Direct Radiography (DR)
Agfa Healthcare The diagnosis is in the details!
XD 17 Brochure
XD 14 Brochure
XD 10 Brochure
Vieworks VIVIX-S Series
Rayence USA
Fuji Value from Innovation
Canon U.S.A Digital Detectors
Digital Radiography Infrastructure
Digital radiography upgrades cannot be treated as a loose detector purchase when clinical departments depend on image fidelity, room uptime, physicist review, PACS routing, and repeatable acquisition behavior across mixed procedural demand.
Room history changes every specification.
Across hospitals, radiology departments, GI imaging rooms, and ERCP-adjacent procedure environments, detector selection must account for generator compatibility, cassette sizing, wireless stability, exposure workflow, technologist handling, and service access after installation.
Detector Portfolio
Radiologic Resources supports digital retrofit planning for facilities that need DR capability without discarding usable X-ray assets, with detector options from Agfa Healthcare, Vieworks, Rayence, Fuji, and Canon U.S.A. aligned against room condition, clinical volume, budget limits, and interface requirements.
For departments reviewing vieworks digital radiography equipment, the VIVIX-S family gives facilities a structured path across 17×17, 10×12, portable wired, and portable wireless detector formats where room type, positioning burden, and exam mix determine practical fit.
Rayence Xmaru detectors, including 17×17, 14×17, 10×12, and C-Series wireless formats, remain relevant where facilities need multiple panel dimensions, mobile usage, or retrofit flexibility across varied radiographic rooms.
Execution Controls
Where procedural imaging demand places pressure on uptime, selection cannot stop at catalog review, because acquisition software, panel calibration, wireless behavior, image transfer, and user training all affect whether the installed system performs under routine clinical load.
Accountability standards for each DR retrofit review should be documented before procurement, not reconstructed after installation, especially where hospitals and specialty centers require auditable execution parameters for purchasing, biomedical review, and internal compliance records.

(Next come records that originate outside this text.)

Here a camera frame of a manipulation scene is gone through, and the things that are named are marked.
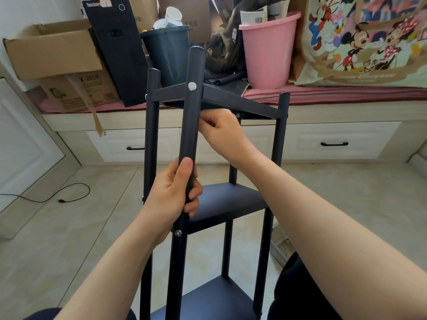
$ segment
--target black power cable
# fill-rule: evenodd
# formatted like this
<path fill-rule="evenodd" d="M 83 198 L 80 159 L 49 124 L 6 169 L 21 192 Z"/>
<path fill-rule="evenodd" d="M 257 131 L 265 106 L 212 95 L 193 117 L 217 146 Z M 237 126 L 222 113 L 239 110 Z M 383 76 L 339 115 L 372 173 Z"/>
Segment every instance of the black power cable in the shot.
<path fill-rule="evenodd" d="M 31 202 L 35 202 L 35 203 L 45 203 L 46 201 L 49 201 L 51 198 L 53 198 L 57 193 L 59 193 L 59 192 L 61 192 L 64 188 L 67 188 L 67 187 L 69 187 L 69 186 L 72 186 L 72 185 L 76 185 L 76 184 L 83 184 L 85 187 L 87 187 L 88 188 L 88 193 L 85 195 L 85 196 L 82 196 L 81 198 L 78 198 L 78 199 L 75 199 L 75 200 L 71 200 L 71 201 L 65 201 L 65 200 L 63 200 L 63 199 L 59 199 L 58 200 L 58 202 L 59 203 L 68 203 L 68 202 L 74 202 L 74 201 L 77 201 L 77 200 L 81 200 L 81 199 L 83 199 L 83 198 L 85 198 L 85 197 L 87 197 L 88 195 L 89 195 L 89 193 L 91 192 L 91 188 L 87 185 L 87 184 L 84 184 L 84 183 L 73 183 L 73 184 L 70 184 L 70 185 L 67 185 L 67 186 L 64 186 L 63 188 L 61 188 L 60 190 L 57 190 L 49 199 L 47 199 L 47 200 L 44 200 L 44 201 L 35 201 L 35 200 L 32 200 L 32 199 L 28 199 L 28 198 L 26 198 L 26 197 L 23 197 L 23 196 L 21 196 L 21 195 L 17 195 L 17 194 L 3 194 L 3 193 L 0 193 L 0 195 L 11 195 L 11 196 L 16 196 L 16 197 L 18 197 L 18 198 L 23 198 L 23 199 L 26 199 L 26 200 L 29 200 L 29 201 L 31 201 Z"/>

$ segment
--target dark gray trash bin
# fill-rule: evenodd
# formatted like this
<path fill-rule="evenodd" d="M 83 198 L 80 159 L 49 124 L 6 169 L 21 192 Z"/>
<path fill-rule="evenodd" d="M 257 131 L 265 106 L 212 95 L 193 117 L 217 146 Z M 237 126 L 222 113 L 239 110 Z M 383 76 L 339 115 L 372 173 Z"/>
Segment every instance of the dark gray trash bin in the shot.
<path fill-rule="evenodd" d="M 189 51 L 189 26 L 141 33 L 154 68 L 161 72 L 163 87 L 185 82 Z"/>

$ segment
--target hand
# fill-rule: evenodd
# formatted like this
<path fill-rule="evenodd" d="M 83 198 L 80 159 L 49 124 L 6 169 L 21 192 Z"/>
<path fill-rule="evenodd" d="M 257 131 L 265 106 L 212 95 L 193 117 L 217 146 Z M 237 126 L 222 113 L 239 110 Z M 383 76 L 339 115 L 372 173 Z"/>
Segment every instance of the hand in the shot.
<path fill-rule="evenodd" d="M 190 217 L 197 213 L 198 196 L 203 193 L 203 188 L 196 179 L 197 168 L 194 170 L 193 188 L 188 194 L 192 201 L 185 204 L 185 188 L 192 171 L 193 161 L 189 157 L 185 157 L 179 166 L 176 158 L 154 180 L 140 215 L 152 225 L 154 235 L 157 236 L 156 244 L 163 242 L 182 211 Z"/>
<path fill-rule="evenodd" d="M 251 151 L 256 150 L 230 110 L 205 110 L 200 113 L 200 118 L 201 134 L 234 167 L 238 167 Z"/>

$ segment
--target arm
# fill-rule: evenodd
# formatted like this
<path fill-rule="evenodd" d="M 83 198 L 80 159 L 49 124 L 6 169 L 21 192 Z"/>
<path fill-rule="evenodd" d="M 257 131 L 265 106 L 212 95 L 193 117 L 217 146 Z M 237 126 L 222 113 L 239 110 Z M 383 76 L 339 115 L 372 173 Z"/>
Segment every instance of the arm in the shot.
<path fill-rule="evenodd" d="M 231 112 L 203 111 L 201 118 L 200 132 L 259 189 L 342 318 L 427 316 L 427 275 L 422 269 L 262 155 Z"/>
<path fill-rule="evenodd" d="M 168 235 L 181 211 L 194 216 L 202 193 L 195 179 L 185 204 L 185 187 L 193 171 L 186 157 L 173 161 L 155 179 L 141 212 L 114 242 L 56 320 L 123 320 L 126 318 L 145 264 L 154 247 Z"/>

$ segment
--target minnie mouse
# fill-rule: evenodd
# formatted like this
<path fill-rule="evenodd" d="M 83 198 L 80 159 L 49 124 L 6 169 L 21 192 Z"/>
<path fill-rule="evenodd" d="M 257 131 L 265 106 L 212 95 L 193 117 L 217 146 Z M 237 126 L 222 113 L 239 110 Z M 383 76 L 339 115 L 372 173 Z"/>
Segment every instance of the minnie mouse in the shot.
<path fill-rule="evenodd" d="M 408 39 L 408 37 L 414 32 L 417 25 L 418 21 L 413 20 L 413 17 L 396 22 L 393 25 L 393 30 L 386 36 L 385 46 L 377 51 L 377 54 L 383 54 L 383 57 L 378 60 L 378 64 L 375 66 L 375 69 L 389 68 L 393 59 L 395 59 L 397 54 L 402 50 L 401 47 L 397 47 L 398 43 Z"/>
<path fill-rule="evenodd" d="M 356 55 L 363 49 L 368 39 L 368 32 L 362 30 L 359 25 L 356 25 L 356 29 L 353 33 L 346 32 L 342 36 L 341 43 L 345 45 L 350 44 L 351 46 L 350 51 L 347 53 L 348 55 L 342 61 L 342 66 L 345 71 L 348 67 L 354 69 L 353 63 L 357 60 Z"/>

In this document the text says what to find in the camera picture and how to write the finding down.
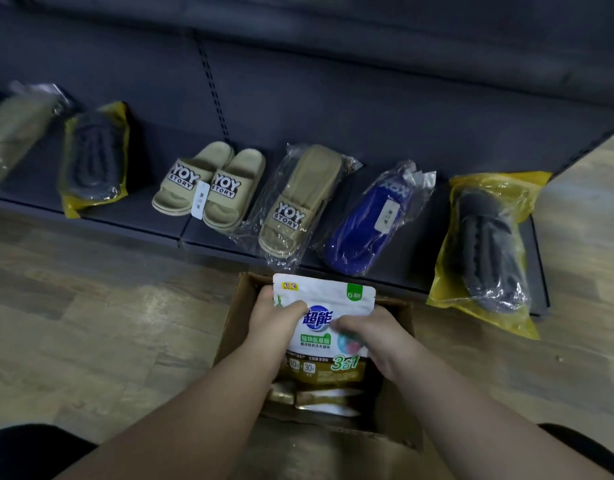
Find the wooden floor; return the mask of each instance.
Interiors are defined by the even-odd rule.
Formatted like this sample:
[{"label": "wooden floor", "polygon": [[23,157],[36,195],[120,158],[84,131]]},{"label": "wooden floor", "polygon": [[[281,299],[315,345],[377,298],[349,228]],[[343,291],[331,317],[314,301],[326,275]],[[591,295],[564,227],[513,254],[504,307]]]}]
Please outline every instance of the wooden floor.
[{"label": "wooden floor", "polygon": [[[553,305],[543,340],[436,309],[418,337],[532,421],[614,451],[614,138],[545,188],[535,220]],[[0,427],[102,442],[167,401],[211,364],[237,272],[0,214]],[[233,477],[449,476],[431,445],[261,420]]]}]

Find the price tag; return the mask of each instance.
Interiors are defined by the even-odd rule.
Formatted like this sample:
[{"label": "price tag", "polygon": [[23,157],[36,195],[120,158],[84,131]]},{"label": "price tag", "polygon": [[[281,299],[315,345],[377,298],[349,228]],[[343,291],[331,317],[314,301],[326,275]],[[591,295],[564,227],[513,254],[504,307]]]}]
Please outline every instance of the price tag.
[{"label": "price tag", "polygon": [[211,185],[207,182],[198,182],[195,185],[195,194],[193,195],[193,203],[191,204],[191,215],[196,219],[202,220],[204,212],[204,204],[207,202],[207,195]]},{"label": "price tag", "polygon": [[396,219],[396,215],[398,215],[399,209],[399,203],[387,199],[381,210],[381,215],[378,216],[374,224],[374,229],[381,234],[389,233],[391,226],[393,226],[393,221]]}]

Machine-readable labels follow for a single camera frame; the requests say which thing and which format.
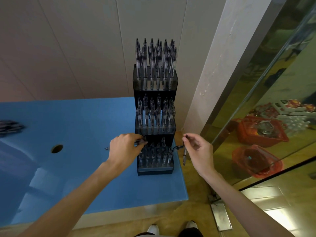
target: person's left arm
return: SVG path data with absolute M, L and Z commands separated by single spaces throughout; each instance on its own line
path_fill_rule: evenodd
M 67 236 L 97 195 L 134 161 L 144 147 L 144 143 L 135 147 L 134 142 L 141 138 L 130 133 L 111 140 L 108 160 L 18 236 Z

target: pen display stand
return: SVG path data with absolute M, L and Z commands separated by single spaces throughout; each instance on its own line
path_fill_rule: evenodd
M 177 48 L 171 40 L 153 39 L 142 48 L 136 39 L 136 64 L 133 69 L 133 89 L 136 107 L 135 133 L 143 135 L 148 144 L 137 156 L 137 174 L 172 174 L 174 170 L 172 143 L 176 131 L 174 100 L 178 86 L 175 71 Z

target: person's right arm
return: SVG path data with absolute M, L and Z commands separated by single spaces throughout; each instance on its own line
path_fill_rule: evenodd
M 210 143 L 192 133 L 185 134 L 182 139 L 194 168 L 228 205 L 248 235 L 251 237 L 294 236 L 221 177 L 214 168 L 213 146 Z

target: white shoe
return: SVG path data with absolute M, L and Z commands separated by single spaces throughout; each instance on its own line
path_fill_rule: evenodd
M 188 228 L 197 228 L 198 225 L 193 221 L 193 220 L 190 220 L 187 224 L 186 224 L 186 229 Z
M 149 227 L 147 232 L 152 233 L 154 235 L 159 235 L 159 228 L 156 224 L 153 224 Z

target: red plastic basket
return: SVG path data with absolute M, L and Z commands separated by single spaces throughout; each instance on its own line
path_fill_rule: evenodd
M 245 154 L 246 150 L 257 151 L 259 156 L 261 158 L 264 158 L 265 164 L 259 167 L 255 167 L 256 169 L 258 169 L 258 171 L 254 172 L 254 167 L 249 165 L 249 156 Z M 270 175 L 278 173 L 283 169 L 283 162 L 279 158 L 258 145 L 252 145 L 251 147 L 238 147 L 233 151 L 232 159 L 239 168 L 243 169 L 255 178 L 263 179 Z
M 255 125 L 261 121 L 270 121 L 274 129 L 278 132 L 277 138 L 270 138 L 259 135 Z M 276 119 L 265 119 L 256 116 L 246 116 L 239 123 L 237 128 L 238 140 L 242 144 L 246 145 L 259 145 L 261 147 L 271 147 L 281 141 L 288 142 L 289 139 L 284 132 L 281 123 Z

• Detector format matched to clinical room use, including 17×17, 14×17, 10×12, wired, wireless, portable, and fixed-room requirements
• Generator and interface review completed before final detector recommendation
• PACS connectivity pathway confirmed before operational handoff
• Image acquisition workflow checked with user-side handling conditions
• Installation readiness reviewed against room constraints, cable routing, charging access, and detector storage
• Staff orientation completed before routine clinical use
• Service pathway defined for support, warranty handling, and post-installation issue tracking
Service Framework
Within retrofit projects, Radiologic Resources should position product supply and service discipline as one controlled obligation, not separate conversations that leave facilities managing detector performance without practical support.
GI centers and ERCP specialists may evaluate imaging assets through a different risk lens than general radiography departments, since procedure flow, patient positioning, fluoroscopy-adjacent workflows, and physician preference can alter equipment expectations even when the detector belongs to a DR category.
Clinical context governs recommendation.
Support Depth
Preventative maintenance, equipment repair, room planning, installation support, imaging consultation, and application training give the page a stronger commercial foundation than brochure links alone, because buyers need proof that detector selection sits inside an accountable service structure.
Every product family listed on the page should remain visible, but the surrounding copy must explain why each detector class exists, when it applies, and how Radiologic Resources validates fit before a facility commits capital.